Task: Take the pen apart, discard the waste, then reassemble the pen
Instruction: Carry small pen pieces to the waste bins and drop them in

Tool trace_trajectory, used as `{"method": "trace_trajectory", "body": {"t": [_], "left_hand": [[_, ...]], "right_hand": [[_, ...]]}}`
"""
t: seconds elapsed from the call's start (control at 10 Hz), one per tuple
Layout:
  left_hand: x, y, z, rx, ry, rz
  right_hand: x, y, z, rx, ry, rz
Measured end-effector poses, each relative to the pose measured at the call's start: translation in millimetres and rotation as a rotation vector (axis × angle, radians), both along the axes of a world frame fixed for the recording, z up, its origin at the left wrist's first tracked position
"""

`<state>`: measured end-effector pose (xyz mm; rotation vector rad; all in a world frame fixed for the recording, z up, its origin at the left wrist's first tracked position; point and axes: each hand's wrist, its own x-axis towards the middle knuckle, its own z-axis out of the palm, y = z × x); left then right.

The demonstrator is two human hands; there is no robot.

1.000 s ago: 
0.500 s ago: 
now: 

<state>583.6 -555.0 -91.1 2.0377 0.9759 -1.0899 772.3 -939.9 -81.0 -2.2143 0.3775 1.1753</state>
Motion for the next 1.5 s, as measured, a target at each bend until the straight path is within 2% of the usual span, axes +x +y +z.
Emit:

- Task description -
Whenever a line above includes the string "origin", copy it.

- Response box -
Measured end-effector poses, each relative to the pose measured at the call's start: translation in millimetres and rotation as a rotation vector (axis × angle, radians), both along the axes of a world frame fixed for the recording, z up, its origin at the left wrist's first tracked position
`<state>`: measured end-effector pose (xyz mm; rotation vector rad; all in a world frame fixed for the recording, z up, its origin at the left wrist's first tracked position; point and axes: each hand's wrist, its own x-axis towards the middle knuckle, its own z-axis out of the palm, y = z × x); left then right.

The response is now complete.